Mais la suite est encore plus déconcertante. Les marchés s’inquiètent depuis des mois des tentatives de Trump d’interférer avec l’indépendance de la Fed en matière de détermination des taux d’intérêt. Mais au lieu d’un effondrement des marchés boursiers et monétaires, la réponse a été jusqu’à présent bénigne.
Serait-ce un autre moment TACO (Trump se dégonfle toujours) ? En d’autres termes, les marchés ont-ils parié que Trump adopterait une position extrême pour finalement s’en détourner – à la manière de l’imposition de droits de douane massifs l’année dernière.
De nombreux investisseurs ont été surpris par le renversement partiel des droits de douane par Trump l’année dernière. Ils ont vendu des actions lorsque Trump a annoncé des tarifs douaniers, mais ont ensuite été bloqués lorsque le marché s’est rapidement redressé.
Ou se pourrait-il que les investisseurs aient été engourdis par tant de décisions extravagantes de la part du président américain qu’ils ressentent une lassitude envers Trump ?
La gueule de bois du Nouvel An est à peine terminée et Trump a déjà utilisé l’armée pour attaquer le Venezuela et capturer son leader, a menacé d’autres pays, dont la Colombie et Cuba, et a discuté d’une prise de contrôle du Groenland.
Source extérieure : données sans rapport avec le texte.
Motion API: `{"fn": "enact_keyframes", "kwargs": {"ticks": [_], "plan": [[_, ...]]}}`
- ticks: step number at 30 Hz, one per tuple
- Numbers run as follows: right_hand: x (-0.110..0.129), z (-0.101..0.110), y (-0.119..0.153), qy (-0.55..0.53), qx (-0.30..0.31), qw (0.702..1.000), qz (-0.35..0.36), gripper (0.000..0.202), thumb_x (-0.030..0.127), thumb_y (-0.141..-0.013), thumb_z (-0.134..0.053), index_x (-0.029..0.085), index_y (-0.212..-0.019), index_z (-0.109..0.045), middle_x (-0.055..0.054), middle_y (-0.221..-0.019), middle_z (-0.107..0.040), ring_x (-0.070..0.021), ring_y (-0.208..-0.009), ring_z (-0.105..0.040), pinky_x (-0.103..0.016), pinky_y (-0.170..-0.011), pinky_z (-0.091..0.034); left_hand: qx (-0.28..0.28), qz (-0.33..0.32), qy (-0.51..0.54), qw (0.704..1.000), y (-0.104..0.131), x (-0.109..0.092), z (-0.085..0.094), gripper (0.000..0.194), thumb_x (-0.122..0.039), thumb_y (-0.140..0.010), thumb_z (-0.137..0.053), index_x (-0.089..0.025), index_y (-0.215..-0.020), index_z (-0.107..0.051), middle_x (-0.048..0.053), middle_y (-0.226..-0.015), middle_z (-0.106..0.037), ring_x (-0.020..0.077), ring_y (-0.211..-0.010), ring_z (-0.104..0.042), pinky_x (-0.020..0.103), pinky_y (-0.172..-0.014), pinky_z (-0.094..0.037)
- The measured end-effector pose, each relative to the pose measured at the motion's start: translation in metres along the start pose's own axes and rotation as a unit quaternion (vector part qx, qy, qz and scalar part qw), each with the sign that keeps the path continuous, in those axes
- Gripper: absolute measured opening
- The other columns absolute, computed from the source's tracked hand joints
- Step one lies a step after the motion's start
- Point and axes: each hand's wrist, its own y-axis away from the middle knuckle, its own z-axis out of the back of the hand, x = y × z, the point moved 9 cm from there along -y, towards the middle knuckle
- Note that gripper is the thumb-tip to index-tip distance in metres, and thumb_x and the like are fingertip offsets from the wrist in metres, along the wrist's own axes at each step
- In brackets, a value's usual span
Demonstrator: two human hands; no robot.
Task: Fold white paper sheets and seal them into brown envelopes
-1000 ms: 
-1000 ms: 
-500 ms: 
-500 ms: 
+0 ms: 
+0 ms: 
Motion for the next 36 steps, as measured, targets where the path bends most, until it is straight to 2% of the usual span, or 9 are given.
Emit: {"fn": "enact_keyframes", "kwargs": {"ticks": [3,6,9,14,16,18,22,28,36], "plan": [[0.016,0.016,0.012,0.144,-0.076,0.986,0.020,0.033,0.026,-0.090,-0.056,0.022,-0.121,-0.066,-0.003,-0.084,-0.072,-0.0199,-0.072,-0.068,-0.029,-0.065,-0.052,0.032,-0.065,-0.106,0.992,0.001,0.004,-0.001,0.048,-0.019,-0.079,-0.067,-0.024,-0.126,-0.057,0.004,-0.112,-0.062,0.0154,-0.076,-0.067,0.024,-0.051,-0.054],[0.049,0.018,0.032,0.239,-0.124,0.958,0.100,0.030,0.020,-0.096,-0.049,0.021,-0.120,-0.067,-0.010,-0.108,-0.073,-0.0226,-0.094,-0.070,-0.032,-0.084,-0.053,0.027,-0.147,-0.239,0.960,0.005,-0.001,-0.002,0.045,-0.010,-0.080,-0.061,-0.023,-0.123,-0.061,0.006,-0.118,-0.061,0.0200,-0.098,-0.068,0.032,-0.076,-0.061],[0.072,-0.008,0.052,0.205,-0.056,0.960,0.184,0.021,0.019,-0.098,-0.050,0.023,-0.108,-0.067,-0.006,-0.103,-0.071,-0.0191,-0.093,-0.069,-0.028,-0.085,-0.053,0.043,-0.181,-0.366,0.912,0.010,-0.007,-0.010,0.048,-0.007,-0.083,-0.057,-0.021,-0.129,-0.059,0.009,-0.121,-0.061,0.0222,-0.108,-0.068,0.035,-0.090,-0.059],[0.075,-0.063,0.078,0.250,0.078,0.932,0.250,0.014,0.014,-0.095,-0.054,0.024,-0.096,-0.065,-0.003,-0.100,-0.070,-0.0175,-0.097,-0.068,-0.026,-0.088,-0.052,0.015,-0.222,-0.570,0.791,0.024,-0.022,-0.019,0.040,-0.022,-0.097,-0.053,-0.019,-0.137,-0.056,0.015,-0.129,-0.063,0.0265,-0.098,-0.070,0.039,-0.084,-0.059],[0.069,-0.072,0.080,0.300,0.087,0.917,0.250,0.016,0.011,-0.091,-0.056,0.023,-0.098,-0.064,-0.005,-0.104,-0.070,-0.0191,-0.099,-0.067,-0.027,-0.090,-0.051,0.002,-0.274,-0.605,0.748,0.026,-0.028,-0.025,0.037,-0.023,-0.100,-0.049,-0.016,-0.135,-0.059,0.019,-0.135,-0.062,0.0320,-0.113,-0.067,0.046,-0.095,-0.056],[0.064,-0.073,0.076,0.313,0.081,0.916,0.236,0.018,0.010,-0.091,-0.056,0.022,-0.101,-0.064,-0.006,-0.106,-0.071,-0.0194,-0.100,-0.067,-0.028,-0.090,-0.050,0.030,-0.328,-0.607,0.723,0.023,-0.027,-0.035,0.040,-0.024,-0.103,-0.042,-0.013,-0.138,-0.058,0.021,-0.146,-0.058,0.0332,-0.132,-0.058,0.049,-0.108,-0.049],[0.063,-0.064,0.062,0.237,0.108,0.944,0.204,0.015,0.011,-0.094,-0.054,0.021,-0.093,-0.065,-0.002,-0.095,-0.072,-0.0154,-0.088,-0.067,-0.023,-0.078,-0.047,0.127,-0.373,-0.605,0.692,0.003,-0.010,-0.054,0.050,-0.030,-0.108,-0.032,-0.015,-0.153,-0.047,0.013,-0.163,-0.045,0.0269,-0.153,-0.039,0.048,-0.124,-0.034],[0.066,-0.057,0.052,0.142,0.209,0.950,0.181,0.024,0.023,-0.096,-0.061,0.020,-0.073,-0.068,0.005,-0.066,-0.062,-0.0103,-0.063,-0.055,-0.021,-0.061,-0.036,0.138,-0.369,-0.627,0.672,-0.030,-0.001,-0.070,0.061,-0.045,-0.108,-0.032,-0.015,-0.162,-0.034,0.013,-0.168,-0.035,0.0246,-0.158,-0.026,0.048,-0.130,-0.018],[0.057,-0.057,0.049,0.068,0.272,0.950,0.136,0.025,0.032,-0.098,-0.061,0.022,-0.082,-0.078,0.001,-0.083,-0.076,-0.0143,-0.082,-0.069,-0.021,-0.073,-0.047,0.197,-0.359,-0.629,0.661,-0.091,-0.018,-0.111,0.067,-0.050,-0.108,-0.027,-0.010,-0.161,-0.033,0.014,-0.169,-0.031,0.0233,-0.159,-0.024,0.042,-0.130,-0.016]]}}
Les têtes tournaient déjà autour de l’avenir d’un ordre fondé sur des règles au sens géopolitique, puis Trump a procédé au coup d’État de cette semaine à la Réserve fédérale.
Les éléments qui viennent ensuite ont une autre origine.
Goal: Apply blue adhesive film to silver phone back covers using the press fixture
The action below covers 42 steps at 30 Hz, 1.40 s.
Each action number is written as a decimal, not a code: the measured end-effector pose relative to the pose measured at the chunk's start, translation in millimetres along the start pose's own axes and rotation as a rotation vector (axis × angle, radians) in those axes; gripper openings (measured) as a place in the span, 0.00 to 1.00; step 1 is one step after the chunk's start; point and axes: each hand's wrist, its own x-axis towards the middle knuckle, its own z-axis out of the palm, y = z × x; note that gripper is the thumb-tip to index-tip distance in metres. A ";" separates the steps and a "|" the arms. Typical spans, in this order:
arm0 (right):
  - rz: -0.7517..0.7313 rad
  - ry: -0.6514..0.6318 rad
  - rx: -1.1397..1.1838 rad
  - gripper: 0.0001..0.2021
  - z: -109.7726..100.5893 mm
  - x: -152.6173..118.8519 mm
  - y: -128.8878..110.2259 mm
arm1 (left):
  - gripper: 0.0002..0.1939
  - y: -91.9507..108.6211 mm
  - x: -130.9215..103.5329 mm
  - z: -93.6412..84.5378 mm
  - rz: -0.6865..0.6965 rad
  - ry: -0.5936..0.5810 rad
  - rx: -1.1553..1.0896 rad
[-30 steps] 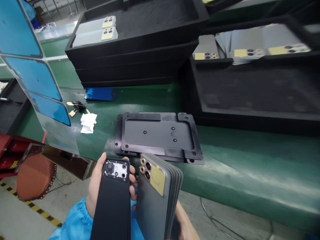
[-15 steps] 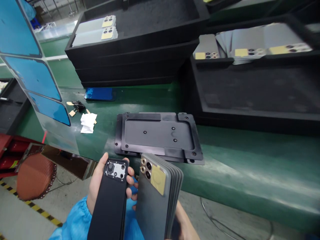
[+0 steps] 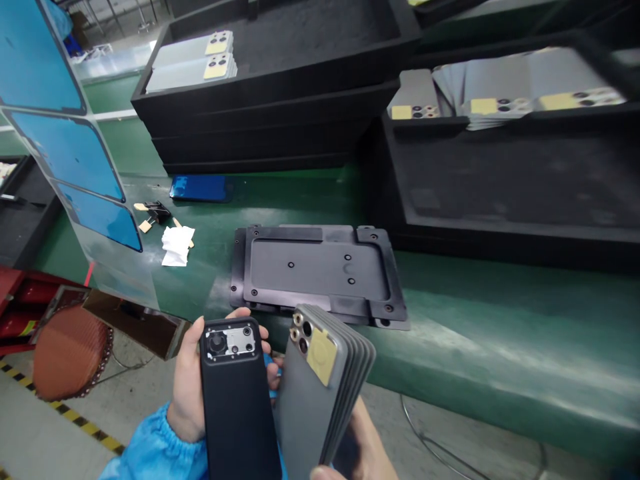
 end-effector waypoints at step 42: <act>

Une école de pensée affirme que certains investisseurs réfléchissent à un scénario gagnant-gagnant. Si Trump perd sa bataille contre la Fed, son indépendance sera préservée, ce qui sera un net positif pour le marché mondial, mais si Trump gagne et force les taux d’intérêt à baisser, cela donnerait également un coup de pouce à court terme au marché boursier.
Mais s’attaquer à la colonne vertébrale des institutions américaines comme la Réserve fédérale a des conséquences bien plus graves pour la démocratie américaine et ses piliers institutionnels fondamentaux.
Le président Donald Trump et le président de la Réserve fédérale, Jerome Powell, ont visité les locaux rénovés de la Fed en juillet.Crédit: PA
Janet Yellen, qui a présidé la Fed entre 2014 et 2018 et faisait partie des signataires de la déclaration, a résumé la situation en affirmant que l’enquête constituait l’attaque la plus importante jamais menée contre l’indépendance de la banque centrale.
« Le fait qu’il soit prêt à aller aussi loin pour intimider un responsable de la Fed suggère qu’il ne reculera devant rien pour obtenir ce qu’il veut en ce qui concerne la politique de la Fed », a-t-elle déclaré.
« Si vous pouvez porter plainte sans aucune raison contre vos ennemis, nous ne vivons plus dans une société régie par l’État de droit. » « C’est la fin de l’indépendance de la Fed. »
Il s’agit d’un scénario profondément troublant qui mettrait en péril l’ordre fondé sur des règles des marchés financiers mondiaux. Mais vous pouvez parier que Powell ne facilitera pas la tâche de Trump.